● **EXERCISE OBJECTIVE**:
Scan the data beneath this task and copy each line that includes "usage".

━━ INFORMATION SUPPLIED

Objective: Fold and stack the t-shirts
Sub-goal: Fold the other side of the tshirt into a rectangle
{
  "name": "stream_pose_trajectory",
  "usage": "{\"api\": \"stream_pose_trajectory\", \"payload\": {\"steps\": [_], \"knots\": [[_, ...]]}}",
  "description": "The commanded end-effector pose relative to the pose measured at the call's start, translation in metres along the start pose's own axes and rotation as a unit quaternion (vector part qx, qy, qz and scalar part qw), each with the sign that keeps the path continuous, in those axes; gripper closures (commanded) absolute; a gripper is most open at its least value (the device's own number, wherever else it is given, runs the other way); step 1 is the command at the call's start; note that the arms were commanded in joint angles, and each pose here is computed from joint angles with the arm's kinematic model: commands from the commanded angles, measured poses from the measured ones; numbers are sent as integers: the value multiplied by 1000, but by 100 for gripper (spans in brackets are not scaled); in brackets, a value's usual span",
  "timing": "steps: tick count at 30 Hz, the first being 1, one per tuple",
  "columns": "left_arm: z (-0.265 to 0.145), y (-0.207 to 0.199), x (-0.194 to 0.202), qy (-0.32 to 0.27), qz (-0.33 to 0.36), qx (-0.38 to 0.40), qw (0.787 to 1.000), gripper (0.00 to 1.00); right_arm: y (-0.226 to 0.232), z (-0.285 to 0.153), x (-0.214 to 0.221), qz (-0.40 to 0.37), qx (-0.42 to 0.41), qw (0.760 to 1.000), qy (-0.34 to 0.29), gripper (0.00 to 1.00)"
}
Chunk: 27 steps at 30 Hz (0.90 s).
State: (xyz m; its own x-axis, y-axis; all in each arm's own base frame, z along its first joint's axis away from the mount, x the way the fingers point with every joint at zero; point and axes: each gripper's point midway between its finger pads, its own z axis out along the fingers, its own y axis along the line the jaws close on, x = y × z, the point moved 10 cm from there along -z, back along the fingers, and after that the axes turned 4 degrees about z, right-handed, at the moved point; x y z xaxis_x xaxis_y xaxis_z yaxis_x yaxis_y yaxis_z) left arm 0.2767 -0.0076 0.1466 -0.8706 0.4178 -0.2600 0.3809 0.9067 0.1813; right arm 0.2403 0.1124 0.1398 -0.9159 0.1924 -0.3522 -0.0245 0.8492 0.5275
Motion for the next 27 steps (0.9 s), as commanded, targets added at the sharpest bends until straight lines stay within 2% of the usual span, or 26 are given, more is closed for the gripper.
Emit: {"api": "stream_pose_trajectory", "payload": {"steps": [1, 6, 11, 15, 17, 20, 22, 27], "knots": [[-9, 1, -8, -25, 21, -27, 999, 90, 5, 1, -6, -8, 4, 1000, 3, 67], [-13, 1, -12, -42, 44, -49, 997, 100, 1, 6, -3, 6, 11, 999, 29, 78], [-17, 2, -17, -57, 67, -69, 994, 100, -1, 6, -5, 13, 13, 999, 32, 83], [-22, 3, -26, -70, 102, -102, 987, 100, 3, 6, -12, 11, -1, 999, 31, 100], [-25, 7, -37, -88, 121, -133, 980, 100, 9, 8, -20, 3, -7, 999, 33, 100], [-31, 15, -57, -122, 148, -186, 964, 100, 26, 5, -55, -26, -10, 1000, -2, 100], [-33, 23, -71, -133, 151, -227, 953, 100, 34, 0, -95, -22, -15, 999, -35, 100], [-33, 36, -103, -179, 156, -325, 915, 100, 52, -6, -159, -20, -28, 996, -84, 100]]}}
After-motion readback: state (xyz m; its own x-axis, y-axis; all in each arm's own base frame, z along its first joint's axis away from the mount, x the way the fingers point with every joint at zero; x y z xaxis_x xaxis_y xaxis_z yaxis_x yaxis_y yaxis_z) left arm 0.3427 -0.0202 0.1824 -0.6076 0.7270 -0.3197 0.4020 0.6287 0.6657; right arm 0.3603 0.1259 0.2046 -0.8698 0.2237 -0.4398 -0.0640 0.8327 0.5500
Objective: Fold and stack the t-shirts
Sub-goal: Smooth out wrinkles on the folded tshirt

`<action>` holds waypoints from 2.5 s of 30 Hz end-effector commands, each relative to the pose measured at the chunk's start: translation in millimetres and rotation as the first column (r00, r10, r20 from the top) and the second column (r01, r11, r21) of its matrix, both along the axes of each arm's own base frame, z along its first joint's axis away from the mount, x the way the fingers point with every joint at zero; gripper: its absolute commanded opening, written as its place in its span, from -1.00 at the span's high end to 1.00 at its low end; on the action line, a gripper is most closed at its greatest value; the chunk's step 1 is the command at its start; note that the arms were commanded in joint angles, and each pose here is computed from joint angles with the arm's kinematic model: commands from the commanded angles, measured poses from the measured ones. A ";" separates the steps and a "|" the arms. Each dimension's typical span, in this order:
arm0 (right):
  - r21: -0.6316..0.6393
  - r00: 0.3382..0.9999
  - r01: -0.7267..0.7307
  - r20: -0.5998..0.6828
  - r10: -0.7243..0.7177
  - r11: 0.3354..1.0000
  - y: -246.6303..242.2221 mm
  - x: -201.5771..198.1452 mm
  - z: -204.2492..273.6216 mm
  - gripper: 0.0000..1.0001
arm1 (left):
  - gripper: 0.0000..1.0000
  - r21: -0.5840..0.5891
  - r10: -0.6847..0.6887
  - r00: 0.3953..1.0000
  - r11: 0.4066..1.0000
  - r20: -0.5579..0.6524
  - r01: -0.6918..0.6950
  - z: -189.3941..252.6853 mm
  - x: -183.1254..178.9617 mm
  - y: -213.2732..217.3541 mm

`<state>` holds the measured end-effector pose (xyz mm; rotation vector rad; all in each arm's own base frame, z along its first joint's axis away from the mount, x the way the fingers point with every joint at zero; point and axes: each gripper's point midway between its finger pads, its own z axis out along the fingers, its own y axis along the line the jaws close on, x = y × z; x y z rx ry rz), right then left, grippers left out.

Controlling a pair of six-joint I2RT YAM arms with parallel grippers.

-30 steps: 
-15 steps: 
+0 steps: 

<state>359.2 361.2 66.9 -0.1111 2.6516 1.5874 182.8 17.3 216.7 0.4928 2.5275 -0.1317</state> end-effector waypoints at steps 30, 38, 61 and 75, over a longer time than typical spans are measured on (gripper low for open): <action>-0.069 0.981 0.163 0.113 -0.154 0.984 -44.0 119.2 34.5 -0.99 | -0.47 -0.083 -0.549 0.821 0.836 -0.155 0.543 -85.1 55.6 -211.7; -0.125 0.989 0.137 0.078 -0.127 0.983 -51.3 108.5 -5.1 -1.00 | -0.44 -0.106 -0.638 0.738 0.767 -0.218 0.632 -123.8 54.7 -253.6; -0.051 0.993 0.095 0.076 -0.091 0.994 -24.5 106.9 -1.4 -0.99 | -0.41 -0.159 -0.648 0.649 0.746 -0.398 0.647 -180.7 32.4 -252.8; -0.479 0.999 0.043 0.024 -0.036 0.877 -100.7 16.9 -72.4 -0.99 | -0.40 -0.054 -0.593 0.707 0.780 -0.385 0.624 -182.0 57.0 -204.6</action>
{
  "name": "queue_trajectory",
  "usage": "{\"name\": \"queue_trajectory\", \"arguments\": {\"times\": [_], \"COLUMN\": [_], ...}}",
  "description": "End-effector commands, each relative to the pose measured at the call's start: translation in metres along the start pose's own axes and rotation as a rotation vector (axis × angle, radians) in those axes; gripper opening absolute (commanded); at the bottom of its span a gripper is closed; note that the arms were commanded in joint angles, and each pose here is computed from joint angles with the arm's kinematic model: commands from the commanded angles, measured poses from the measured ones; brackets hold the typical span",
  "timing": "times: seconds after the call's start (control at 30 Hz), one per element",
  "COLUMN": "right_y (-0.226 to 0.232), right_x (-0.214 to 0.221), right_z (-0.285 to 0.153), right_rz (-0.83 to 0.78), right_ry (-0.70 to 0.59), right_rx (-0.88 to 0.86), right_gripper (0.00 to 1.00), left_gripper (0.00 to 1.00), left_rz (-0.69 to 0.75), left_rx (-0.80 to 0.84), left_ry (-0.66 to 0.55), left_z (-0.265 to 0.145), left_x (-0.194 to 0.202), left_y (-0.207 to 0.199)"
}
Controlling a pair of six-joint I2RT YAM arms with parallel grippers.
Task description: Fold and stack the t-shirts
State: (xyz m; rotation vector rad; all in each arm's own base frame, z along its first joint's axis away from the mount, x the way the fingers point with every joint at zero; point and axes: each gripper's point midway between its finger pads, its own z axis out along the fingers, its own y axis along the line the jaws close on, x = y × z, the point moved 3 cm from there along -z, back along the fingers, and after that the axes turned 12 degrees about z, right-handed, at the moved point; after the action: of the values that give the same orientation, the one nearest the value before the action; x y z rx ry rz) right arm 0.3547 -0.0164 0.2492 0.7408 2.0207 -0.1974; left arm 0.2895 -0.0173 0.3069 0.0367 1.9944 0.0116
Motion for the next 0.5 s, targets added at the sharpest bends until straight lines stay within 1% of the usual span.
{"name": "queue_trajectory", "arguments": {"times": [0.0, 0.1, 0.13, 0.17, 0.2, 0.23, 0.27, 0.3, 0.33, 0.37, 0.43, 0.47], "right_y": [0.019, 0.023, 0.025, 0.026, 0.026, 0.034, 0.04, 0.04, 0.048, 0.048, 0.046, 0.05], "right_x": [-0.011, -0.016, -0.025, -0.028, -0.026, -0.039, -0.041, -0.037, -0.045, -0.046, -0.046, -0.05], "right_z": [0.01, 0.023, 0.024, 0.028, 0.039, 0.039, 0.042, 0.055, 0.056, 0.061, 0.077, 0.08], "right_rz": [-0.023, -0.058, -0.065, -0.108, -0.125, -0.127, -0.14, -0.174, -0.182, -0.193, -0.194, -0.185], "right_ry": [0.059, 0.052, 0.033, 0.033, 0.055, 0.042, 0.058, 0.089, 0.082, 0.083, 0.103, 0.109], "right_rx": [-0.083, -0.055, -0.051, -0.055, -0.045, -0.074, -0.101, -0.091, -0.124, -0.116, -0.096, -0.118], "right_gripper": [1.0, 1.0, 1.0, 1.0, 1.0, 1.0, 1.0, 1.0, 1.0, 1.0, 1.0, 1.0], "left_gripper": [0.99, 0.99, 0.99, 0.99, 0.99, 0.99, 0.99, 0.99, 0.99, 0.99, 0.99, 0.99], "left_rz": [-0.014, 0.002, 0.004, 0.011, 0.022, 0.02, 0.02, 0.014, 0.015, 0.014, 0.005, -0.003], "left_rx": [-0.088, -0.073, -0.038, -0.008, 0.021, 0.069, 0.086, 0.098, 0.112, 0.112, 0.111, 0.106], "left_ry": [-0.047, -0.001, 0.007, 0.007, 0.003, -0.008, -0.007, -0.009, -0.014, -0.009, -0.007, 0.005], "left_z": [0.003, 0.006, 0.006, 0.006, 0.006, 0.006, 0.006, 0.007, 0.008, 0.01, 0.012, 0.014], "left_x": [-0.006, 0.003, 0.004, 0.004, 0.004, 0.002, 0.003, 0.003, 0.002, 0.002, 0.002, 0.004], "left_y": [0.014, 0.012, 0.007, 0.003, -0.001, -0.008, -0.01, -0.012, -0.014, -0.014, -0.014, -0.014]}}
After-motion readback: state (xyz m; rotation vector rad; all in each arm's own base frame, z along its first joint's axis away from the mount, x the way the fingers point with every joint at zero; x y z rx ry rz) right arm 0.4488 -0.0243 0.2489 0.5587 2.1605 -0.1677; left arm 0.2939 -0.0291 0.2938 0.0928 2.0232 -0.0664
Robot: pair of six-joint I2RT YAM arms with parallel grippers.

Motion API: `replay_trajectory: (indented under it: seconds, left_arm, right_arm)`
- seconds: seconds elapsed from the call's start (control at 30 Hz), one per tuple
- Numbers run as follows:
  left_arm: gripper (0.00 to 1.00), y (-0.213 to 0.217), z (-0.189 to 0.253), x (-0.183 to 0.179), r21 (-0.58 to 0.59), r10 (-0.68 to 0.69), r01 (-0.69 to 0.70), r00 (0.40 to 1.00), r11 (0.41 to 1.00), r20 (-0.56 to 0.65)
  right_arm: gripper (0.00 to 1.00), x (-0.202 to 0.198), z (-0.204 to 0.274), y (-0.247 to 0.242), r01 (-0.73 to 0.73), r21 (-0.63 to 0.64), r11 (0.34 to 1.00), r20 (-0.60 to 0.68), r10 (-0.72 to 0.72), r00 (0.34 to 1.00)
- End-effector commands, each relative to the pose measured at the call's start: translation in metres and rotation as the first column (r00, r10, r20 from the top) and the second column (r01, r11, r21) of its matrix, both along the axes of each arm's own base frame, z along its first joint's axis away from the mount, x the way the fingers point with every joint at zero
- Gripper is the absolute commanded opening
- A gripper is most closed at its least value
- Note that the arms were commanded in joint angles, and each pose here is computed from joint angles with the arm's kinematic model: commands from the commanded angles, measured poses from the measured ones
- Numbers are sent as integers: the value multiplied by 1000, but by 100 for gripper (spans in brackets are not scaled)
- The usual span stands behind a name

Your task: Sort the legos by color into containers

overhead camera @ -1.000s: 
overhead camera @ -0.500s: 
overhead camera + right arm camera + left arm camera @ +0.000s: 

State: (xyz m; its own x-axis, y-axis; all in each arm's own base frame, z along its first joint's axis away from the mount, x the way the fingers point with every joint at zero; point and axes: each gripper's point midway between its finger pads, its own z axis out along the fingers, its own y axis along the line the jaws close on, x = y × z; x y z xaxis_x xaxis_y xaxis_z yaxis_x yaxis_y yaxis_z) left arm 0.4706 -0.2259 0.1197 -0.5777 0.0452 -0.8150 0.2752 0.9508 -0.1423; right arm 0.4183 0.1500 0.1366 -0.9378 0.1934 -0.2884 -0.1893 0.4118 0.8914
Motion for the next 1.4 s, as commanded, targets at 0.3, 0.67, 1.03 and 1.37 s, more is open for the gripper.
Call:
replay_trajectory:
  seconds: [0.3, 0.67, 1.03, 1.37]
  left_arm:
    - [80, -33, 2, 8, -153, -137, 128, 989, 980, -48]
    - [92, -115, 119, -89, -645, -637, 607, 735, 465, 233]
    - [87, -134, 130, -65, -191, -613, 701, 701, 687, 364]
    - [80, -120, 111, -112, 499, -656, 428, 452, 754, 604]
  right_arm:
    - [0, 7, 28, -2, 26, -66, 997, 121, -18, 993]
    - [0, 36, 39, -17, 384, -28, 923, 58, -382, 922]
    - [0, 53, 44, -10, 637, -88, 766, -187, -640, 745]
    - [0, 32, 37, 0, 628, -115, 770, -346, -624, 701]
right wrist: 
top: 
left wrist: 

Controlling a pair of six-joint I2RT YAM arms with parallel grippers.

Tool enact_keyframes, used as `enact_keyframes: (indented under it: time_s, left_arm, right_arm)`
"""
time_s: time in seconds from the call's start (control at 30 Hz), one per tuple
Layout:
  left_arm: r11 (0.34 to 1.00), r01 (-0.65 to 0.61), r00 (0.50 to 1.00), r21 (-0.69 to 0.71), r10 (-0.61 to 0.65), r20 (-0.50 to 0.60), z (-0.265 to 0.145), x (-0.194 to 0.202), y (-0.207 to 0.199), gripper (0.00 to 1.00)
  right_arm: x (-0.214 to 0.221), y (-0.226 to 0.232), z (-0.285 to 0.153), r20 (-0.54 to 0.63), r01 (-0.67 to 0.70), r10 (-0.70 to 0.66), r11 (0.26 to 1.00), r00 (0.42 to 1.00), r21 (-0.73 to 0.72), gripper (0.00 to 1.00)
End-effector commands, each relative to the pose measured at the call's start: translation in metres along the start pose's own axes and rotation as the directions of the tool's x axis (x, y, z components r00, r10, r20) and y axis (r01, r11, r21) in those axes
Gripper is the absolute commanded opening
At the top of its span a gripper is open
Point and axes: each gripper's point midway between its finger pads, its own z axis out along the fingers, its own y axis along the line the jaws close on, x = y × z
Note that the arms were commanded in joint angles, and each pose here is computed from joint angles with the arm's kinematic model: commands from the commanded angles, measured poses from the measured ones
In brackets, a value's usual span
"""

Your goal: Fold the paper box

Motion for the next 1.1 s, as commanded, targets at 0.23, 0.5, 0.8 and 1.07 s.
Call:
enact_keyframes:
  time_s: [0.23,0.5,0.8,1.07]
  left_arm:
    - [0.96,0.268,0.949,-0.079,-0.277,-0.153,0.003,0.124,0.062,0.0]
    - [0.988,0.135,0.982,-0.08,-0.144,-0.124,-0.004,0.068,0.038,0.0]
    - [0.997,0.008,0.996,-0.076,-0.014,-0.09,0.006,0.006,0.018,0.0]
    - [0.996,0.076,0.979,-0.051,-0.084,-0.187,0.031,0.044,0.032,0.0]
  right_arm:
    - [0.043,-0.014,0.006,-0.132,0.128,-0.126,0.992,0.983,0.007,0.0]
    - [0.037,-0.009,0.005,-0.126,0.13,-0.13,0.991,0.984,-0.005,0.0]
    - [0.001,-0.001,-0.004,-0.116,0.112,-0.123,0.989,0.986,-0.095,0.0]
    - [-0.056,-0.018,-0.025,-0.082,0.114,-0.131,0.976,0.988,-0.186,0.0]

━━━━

● **RESULT OF THIS EXERCISE**:
  "usage": "{\"api\": \"stream_pose_trajectory\", \"payload\": {\"steps\": [_], \"knots\": [[_, ...]]}}",
  "usage": "{\"name\": \"queue_trajectory\", \"arguments\": {\"times\": [_], \"COLUMN\": [_], ...}}",

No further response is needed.